(DATA SEGMENT Opens)

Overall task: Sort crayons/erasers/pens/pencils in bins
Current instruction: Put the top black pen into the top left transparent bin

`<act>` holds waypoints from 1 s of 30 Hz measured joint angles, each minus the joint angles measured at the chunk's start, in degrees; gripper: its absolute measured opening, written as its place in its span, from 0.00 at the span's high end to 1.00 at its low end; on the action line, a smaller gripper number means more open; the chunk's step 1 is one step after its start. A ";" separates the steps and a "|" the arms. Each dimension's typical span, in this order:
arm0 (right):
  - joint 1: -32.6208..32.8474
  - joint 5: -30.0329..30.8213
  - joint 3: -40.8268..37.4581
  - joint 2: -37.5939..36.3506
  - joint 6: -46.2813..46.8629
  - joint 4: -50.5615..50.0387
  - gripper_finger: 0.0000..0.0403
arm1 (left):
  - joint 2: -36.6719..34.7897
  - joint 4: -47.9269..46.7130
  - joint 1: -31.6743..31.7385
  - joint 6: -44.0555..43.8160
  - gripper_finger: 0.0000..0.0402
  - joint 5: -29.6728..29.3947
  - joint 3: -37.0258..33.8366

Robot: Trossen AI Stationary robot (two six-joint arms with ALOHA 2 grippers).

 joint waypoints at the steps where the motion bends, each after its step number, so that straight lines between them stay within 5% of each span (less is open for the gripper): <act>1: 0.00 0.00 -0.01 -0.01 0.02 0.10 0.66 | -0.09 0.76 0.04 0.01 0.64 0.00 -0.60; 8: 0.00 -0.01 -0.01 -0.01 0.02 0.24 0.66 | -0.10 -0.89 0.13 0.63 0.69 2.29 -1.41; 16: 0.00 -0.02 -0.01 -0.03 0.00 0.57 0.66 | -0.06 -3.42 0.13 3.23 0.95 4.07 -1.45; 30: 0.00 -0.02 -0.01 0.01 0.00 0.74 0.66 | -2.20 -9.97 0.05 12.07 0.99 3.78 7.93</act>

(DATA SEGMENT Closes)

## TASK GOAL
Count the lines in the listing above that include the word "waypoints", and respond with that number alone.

## EXPECTED ANSWER
2